Se você até aqui chegou, muito obrigado. Na era da informação simples e volátil, textos opinativos ou investigações jornalísticas têm sido relegadas cada vez mais ao rol de leituras deixadas para depois, para quem sabe nunca. Compreenda que isto não é exatamente uma crítica a você, leitor, consumidor e mantenedor da máquina de produção de notícias a cada minuto, mas sim a um consumismo que nos rodeia em vários aspectos da sociedade em que estamos inseridos. Consumir não é ruim, mas desprezar o consumido não é exatamente necessário. Pode-se, claramente, haver dualidade entre consumo e consciência para que atinjamos equilíbrio, algo tão vital para a sanidade mental individual e coletiva. Quando se deturpa ou se diminui um atleta, um time, uma Liga ou um esporte de maneira tão simplista, relegando a estes nada mais que mera obrigação ou desprezo total, separando-os apenas entre “mitos” e “lixos”, estamos, sim, agindo de maneira equivocada. Vale cada um ter sua opinião? Vale, claro, vale muito. Mas até que ponto vale ter a sua opinião, fazer a sua análise e desejar que a partir dela se receba reconhecimento e respeito se a contrapartida nem sempre é verdadeira? Saibamos reconhecer, apreciar e vivenciar os momentos com aquilo que eles têm de mais especial: o fato de serem únicos, de acontecerem apenas uma vez.

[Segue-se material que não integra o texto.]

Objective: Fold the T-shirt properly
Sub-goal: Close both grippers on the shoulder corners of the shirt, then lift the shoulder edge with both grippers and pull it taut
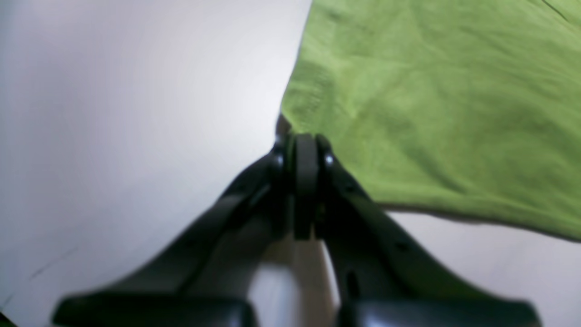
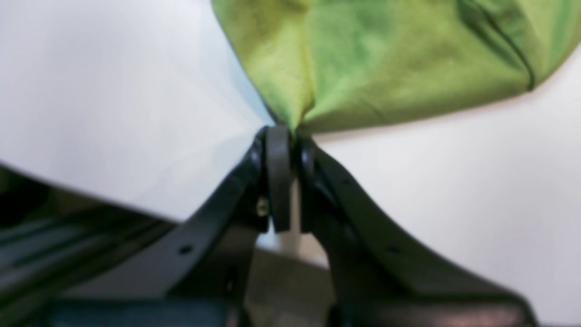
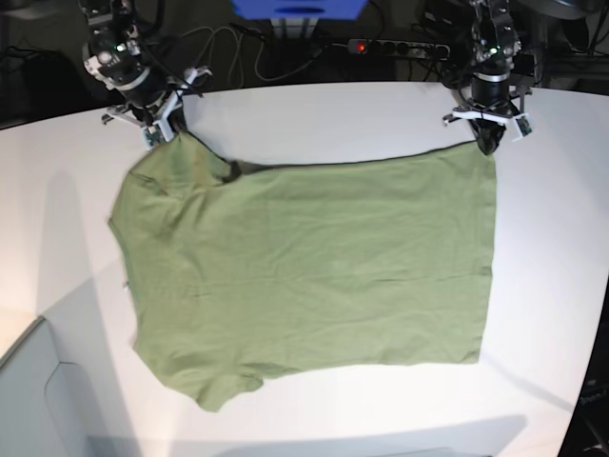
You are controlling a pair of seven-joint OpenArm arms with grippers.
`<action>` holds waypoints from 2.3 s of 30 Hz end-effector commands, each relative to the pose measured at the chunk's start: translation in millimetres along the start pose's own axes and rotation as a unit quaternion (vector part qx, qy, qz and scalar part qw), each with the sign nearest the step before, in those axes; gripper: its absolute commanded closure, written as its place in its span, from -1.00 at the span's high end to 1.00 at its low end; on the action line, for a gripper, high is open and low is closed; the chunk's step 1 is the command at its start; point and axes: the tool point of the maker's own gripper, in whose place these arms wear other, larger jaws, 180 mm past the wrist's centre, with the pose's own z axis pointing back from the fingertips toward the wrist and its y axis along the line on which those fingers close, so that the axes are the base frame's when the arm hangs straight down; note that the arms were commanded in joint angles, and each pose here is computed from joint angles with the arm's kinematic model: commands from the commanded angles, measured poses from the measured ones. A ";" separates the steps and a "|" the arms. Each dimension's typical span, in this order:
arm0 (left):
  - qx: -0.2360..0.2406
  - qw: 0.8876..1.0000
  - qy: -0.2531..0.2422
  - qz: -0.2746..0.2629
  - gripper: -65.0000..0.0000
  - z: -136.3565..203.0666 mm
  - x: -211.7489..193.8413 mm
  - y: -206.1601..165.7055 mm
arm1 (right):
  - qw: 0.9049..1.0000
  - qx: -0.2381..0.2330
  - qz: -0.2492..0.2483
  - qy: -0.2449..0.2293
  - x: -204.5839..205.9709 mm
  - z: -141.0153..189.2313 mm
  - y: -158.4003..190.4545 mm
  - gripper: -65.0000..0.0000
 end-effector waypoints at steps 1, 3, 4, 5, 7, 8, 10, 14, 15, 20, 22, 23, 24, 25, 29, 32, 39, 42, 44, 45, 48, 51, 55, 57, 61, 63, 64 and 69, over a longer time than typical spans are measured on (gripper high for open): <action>0.004 1.000 0.009 -0.008 -1.00 5.6 -3.3 5.4 | 1.000 -0.002 0.014 0.007 -1.2 6.7 -3.7 -0.99; 0.002 1.000 0.005 -0.010 -1.00 6.8 0.6 3.5 | 1.000 -0.012 0.016 -0.002 4.2 15.1 -8.5 -0.99; 0.001 1.000 0.001 -0.011 -1.00 7.0 3.2 2.5 | 1.000 -0.017 0.018 -0.009 9.1 19.6 -11.1 -0.99; 0.001 1.000 0.003 -0.013 -1.00 9.7 1.8 3.2 | 0.999 -0.023 0.020 -0.015 14.2 23.2 -13.9 -0.99; 0.002 1.000 0.010 -0.013 -1.00 15.0 -2.1 5.7 | 0.999 -0.031 0.022 -0.020 16.7 32.0 -16.6 -0.99; 0.000 1.000 0.006 -0.015 -1.00 16.2 0.7 4.2 | 0.999 -0.036 0.023 -0.025 19.7 36.2 -18.7 -0.99; -0.002 1.000 0.004 -0.019 -1.00 21.4 3.7 3.3 | 0.998 -0.045 0.022 -0.031 22.5 43.9 -22.4 -0.99; -0.012 0.999 -0.004 -0.030 -1.00 35.2 12.4 -1.7 | 0.997 -0.058 0.025 -0.033 22.9 56.4 -27.2 -0.99; -0.013 0.999 -0.006 -0.033 -1.00 38.4 14.5 -2.7 | 0.997 -0.060 0.025 -0.032 21.5 59.2 -28.1 -0.99; -0.020 0.999 -0.011 -0.041 -1.00 48.0 21.2 -7.0 | 0.997 -0.060 0.027 -0.028 18.1 68.1 -24.3 -0.99; -0.022 0.999 -0.012 -0.044 -1.00 51.9 23.0 -8.0 | 0.998 -0.060 0.027 -0.022 13.7 71.6 -23.5 -0.99; -0.022 0.999 -0.011 -0.045 -1.00 54.5 22.5 -7.9 | 0.998 -0.059 0.027 -0.022 12.1 72.7 -22.2 -0.99; -0.023 0.999 -0.011 -0.047 -1.00 56.1 23.3 -8.5 | 0.998 -0.057 0.027 -0.026 13.0 73.6 -21.2 -0.99; -0.023 0.999 -0.010 -0.048 -1.00 57.9 22.6 -8.3 | 0.998 -0.056 0.027 -0.031 12.6 75.4 -19.9 -0.99; -0.025 0.998 -0.008 -0.050 -1.00 65.3 23.2 -8.9 | 0.997 -0.051 0.024 -0.043 9.7 81.4 -14.8 -0.99; -0.026 0.998 -0.009 -0.052 -1.00 66.8 24.8 -9.5 | 0.997 -0.051 0.025 -0.046 11.3 81.4 -15.0 -0.99; -0.007 0.998 -0.023 -0.054 -1.00 62.7 34.6 3.0 | 0.995 -0.059 0.029 -0.069 27.2 76.9 -21.5 -0.99; -0.001 0.998 -0.042 -0.052 -1.00 56.3 47.2 5.9 | 0.994 -0.066 0.030 -0.078 34.3 75.3 -27.3 -0.99; 0.000 0.998 -0.048 -0.051 -1.00 54.6 50.8 6.1 | 0.993 -0.067 0.032 -0.087 41.3 72.7 -28.7 -0.99; -0.002 0.997 -0.051 -0.051 -1.00 52.8 53.3 4.8 | 0.993 -0.068 0.033 -0.092 45.1 71.4 -29.8 -0.99; -0.005 0.997 -0.062 -0.046 -1.00 48.0 59.3 0.0 | 0.991 -0.073 0.036 -0.108 57.3 69.1 -33.6 -0.99; -0.009 0.997 -0.069 -0.043 -1.00 44.7 63.5 -3.6 | 0.988 -0.078 0.039 -0.125 70.4 67.1 -38.2 -0.99; -0.011 0.996 -0.084 -0.039 -1.00 38.6 73.4 -8.3 | 0.986 -0.092 0.044 -0.131 90.7 60.9 -49.6 -0.99; -0.012 0.995 -0.095 -0.036 -1.00 35.0 80.6 -10.0 | 0.986 -0.098 0.044 -0.131 99.2 57.2 -55.4 -0.99; -0.015 0.994 -0.109 -0.028 -1.00 25.5 89.4 -14.7 | 0.984 -0.094 0.047 -0.145 117.2 47.8 -55.6 -0.99; -0.014 0.993 -0.114 -0.022 -1.00 18.6 92.1 -15.1 | 0.984 -0.092 0.045 -0.146 119.3 42.3 -57.3 -0.99; -0.013 0.993 -0.114 -0.020 -1.00 15.4 92.0 -14.7 | 0.984 -0.094 0.043 -0.146 120.9 39.1 -60.4 -0.99; -0.007 0.994 -0.112 -0.011 -1.00 -0.1 90.3 -10.5 | 0.984 -0.094 0.038 -0.145 127.7 22.4 -70.9 -0.99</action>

Replays de TV, prints de internet e os outrora imprescindíveis recortes de jornais ou revistas podem rememorar situações, mas nunca contarão os acontecimentos com as especificidades que lhes são peculiares. A história da NBA e a história do esporte têm passado debaixo de nossos olhos, visitado nossas casas praticamente dia após dia: é hora de tirarmos uns minutos a mais para aproveitá-las e reverenciá-las da maneira que merecem, sem que elas escapem no ar a ponto de nunca mais voltarem.